▶ Task goal: Repeat exactly the stretch of lines that starts with the one containing "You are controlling" and ends with the last line of the material. Leave out pictures.

>>>

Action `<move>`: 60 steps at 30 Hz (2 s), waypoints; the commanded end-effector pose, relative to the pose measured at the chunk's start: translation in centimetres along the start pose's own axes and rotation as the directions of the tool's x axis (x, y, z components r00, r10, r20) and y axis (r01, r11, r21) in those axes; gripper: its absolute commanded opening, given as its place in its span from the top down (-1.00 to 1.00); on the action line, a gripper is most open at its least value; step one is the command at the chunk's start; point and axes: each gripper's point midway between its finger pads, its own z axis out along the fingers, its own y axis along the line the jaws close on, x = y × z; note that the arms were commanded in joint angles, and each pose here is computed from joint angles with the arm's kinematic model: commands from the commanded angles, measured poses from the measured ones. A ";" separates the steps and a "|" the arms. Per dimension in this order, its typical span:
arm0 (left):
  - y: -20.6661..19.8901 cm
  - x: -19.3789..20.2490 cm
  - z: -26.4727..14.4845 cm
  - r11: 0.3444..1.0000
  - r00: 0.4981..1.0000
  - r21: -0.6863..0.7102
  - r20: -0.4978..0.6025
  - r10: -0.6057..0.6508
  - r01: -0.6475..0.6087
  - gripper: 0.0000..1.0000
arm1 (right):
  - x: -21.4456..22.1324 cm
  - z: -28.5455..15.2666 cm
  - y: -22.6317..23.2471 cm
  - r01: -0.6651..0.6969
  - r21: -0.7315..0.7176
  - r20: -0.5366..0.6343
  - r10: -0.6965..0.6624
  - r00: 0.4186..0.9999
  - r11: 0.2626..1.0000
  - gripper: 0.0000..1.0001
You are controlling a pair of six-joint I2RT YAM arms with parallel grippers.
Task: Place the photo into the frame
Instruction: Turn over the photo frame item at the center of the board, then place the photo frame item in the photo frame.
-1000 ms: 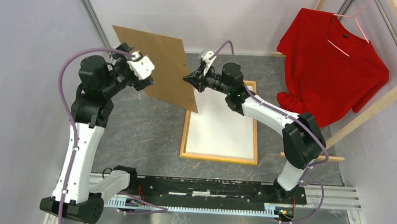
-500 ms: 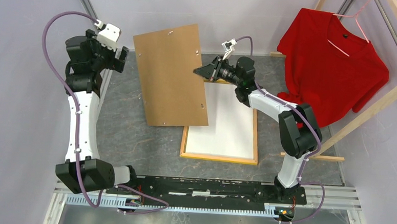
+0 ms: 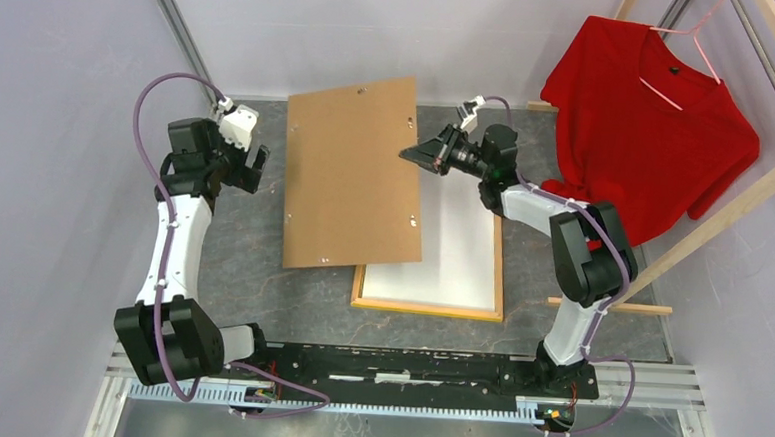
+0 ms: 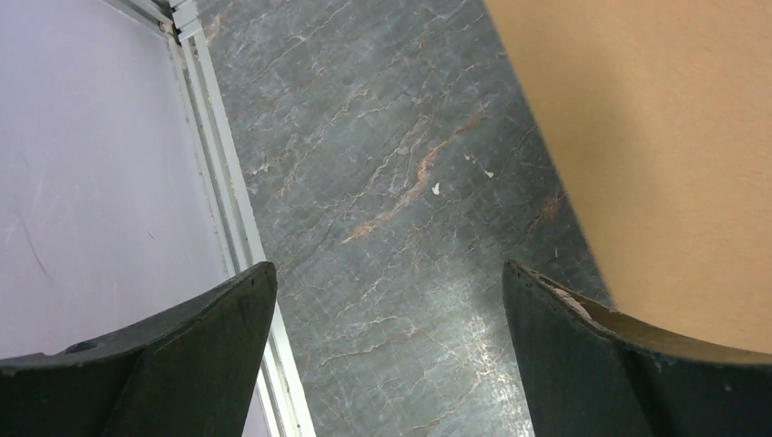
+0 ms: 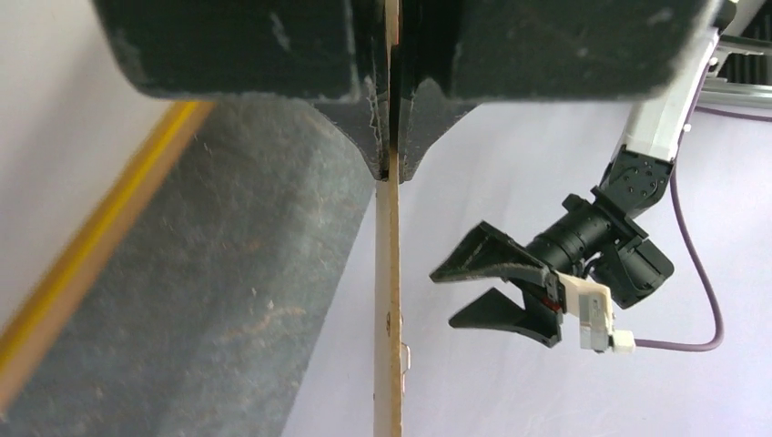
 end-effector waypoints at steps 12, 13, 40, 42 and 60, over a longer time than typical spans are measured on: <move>-5.5 3.0 4.0 0.985 0.997 0.163 -0.042 0.067 -0.059 -0.98 | 0.1 -14.2 1.1 -0.039 -0.028 0.074 0.041 0.996 0.999 1.00; -6.9 3.2 4.4 0.978 0.995 0.198 -0.058 0.082 -0.069 -0.97 | 0.2 -14.8 0.8 -0.035 -0.017 0.081 0.036 0.996 0.999 1.00; -17.3 4.9 12.9 0.895 0.973 0.422 -0.102 0.209 -0.148 -0.98 | 0.5 -21.6 -8.6 -0.101 0.261 0.018 0.100 0.995 0.960 1.00; -18.0 4.8 13.3 0.893 0.971 0.423 -0.100 0.215 -0.154 -0.97 | 0.5 -21.5 -8.9 -0.105 0.268 0.007 0.107 0.994 0.958 1.00; -21.3 5.9 17.5 0.902 0.957 0.402 -0.163 0.240 -0.158 -0.93 | 0.5 -19.0 -9.9 -0.098 0.261 -0.059 0.117 0.991 0.960 1.00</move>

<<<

▶ Solved problem:
You are controlling a pair of six-joint I2RT YAM arms with parallel grippers.
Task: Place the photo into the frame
Instruction: Turn over the photo frame item at the center of the board, then place the photo frame item in the photo frame.
-1000 ms: 
-500 ms: 
+0 ms: 
+0 ms: 
+0 ms: 
 end-effector waypoints at steps 12, 13, 40, 42 and 60, over a longer time than typical spans are measured on: <move>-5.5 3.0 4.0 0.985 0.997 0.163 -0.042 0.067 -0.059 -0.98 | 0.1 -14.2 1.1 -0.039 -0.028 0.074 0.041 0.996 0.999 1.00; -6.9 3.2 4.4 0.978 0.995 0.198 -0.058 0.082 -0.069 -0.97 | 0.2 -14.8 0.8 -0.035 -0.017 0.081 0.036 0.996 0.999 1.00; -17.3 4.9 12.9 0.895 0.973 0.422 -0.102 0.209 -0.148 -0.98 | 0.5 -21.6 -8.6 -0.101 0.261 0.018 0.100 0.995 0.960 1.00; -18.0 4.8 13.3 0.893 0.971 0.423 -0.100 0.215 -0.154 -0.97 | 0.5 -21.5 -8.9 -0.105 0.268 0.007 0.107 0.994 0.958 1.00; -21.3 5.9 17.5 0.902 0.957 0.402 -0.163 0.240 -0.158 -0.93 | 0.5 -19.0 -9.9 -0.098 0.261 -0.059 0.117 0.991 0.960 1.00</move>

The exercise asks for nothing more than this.